● **WHAT IS BEING ASKED**:
Please set down the listing exactly, from the first line to the last.

◆ ◆ ◆

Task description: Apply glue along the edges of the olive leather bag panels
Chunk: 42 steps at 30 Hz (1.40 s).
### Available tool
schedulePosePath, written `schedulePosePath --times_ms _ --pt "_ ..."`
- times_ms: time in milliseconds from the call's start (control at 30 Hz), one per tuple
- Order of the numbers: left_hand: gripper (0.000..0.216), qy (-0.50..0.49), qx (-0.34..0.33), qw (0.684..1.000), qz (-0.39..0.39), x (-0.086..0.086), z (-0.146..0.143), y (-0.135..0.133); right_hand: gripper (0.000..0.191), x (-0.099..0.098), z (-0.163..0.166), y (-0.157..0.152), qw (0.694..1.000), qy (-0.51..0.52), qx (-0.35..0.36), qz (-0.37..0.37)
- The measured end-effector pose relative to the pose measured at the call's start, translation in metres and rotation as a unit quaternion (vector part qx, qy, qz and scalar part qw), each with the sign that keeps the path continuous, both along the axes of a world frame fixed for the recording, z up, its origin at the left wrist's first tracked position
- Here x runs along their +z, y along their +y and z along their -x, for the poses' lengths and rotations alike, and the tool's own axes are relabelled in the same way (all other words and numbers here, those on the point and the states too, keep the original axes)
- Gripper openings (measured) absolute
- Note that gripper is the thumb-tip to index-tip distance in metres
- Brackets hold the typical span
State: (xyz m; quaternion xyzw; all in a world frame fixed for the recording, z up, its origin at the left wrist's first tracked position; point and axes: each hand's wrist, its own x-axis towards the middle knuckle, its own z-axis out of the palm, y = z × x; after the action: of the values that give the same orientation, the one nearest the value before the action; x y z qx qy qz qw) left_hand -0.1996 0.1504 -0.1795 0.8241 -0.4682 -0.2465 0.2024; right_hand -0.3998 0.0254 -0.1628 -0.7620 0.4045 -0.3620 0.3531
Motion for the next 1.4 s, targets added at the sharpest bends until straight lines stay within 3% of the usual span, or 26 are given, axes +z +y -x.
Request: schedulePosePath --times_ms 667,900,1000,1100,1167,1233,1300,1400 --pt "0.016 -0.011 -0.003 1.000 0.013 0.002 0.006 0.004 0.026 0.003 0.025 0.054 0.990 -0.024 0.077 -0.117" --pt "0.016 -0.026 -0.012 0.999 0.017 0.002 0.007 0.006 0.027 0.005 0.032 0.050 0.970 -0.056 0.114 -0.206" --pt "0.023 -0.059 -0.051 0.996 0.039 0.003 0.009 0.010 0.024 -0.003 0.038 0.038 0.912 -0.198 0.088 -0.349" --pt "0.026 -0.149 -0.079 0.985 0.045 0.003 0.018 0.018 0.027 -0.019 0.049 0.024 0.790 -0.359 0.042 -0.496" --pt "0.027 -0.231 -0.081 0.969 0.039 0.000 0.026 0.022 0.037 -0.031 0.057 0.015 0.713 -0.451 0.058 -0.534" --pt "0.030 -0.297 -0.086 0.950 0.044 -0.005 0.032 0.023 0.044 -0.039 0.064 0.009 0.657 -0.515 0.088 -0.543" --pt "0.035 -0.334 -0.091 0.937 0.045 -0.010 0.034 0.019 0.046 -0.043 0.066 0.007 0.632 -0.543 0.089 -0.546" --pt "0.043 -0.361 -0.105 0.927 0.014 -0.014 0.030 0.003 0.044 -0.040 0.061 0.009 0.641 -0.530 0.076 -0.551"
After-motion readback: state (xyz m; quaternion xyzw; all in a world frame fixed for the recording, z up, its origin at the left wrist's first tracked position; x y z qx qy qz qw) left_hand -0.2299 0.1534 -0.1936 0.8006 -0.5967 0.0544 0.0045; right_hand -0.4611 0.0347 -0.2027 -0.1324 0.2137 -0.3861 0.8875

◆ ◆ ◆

● **RESPONSE BELOW**:
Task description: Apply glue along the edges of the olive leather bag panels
Chunk: 42 steps at 30 Hz (1.40 s).
### Available tool
schedulePosePath, written `schedulePosePath --times_ms _ --pt "_ ..."`
- times_ms: time in milliseconds from the call's start (control at 30 Hz), one per tuple
- Order of the numbers: left_hand: gripper (0.000..0.216), qy (-0.50..0.49), qx (-0.34..0.33), qw (0.684..1.000), qz (-0.39..0.39), x (-0.086..0.086), z (-0.146..0.143), y (-0.135..0.133); right_hand: gripper (0.000..0.191), x (-0.099..0.098), z (-0.163..0.166), y (-0.157..0.152), qw (0.694..1.000), qy (-0.51..0.52), qx (-0.35..0.36), qz (-0.37..0.37)
- The measured end-effector pose relative to the pose measured at the call's start, translation in metres and rotation as a unit quaternion (vector part qx, qy, qz and scalar part qw), each with the sign that keeps the path continuous, both along the axes of a world frame fixed for the recording, z up, its origin at the left wrist's first tracked position
- Here x runs along their +z, y along their +y and z along their -x, for the poses' lengths and rotations alike, and the tool's own axes are relabelled in the same way (all other words and numbers here, those on the point and the states too, keep the original axes)
- Gripper openings (measured) absolute
- Note that gripper is the thumb-tip to index-tip distance in metres
- Brackets hold the typical span
State: (xyz m; quaternion xyzw; all in a world frame fixed for the recording, z up, its origin at the left wrist's first tracked position; point and axes: each hand's wrist, its own x-axis towards the middle knuckle, its own z-axis out of the palm, y = z × x; after the action: of the values that give the same orientation, the one nearest the value before the action; x y z qx qy qz qw) left_hand -0.1996 0.1504 -0.1795 0.8241 -0.4682 -0.2465 0.2024; right_hand -0.3998 0.0254 -0.1628 -0.7620 0.4045 -0.3620 0.3531
Motion for the next 1.4 s, targets added at the sharpest bends until straight lines stay within 3% of the usual span, or 26 are given, axes +z +y -x.
Request: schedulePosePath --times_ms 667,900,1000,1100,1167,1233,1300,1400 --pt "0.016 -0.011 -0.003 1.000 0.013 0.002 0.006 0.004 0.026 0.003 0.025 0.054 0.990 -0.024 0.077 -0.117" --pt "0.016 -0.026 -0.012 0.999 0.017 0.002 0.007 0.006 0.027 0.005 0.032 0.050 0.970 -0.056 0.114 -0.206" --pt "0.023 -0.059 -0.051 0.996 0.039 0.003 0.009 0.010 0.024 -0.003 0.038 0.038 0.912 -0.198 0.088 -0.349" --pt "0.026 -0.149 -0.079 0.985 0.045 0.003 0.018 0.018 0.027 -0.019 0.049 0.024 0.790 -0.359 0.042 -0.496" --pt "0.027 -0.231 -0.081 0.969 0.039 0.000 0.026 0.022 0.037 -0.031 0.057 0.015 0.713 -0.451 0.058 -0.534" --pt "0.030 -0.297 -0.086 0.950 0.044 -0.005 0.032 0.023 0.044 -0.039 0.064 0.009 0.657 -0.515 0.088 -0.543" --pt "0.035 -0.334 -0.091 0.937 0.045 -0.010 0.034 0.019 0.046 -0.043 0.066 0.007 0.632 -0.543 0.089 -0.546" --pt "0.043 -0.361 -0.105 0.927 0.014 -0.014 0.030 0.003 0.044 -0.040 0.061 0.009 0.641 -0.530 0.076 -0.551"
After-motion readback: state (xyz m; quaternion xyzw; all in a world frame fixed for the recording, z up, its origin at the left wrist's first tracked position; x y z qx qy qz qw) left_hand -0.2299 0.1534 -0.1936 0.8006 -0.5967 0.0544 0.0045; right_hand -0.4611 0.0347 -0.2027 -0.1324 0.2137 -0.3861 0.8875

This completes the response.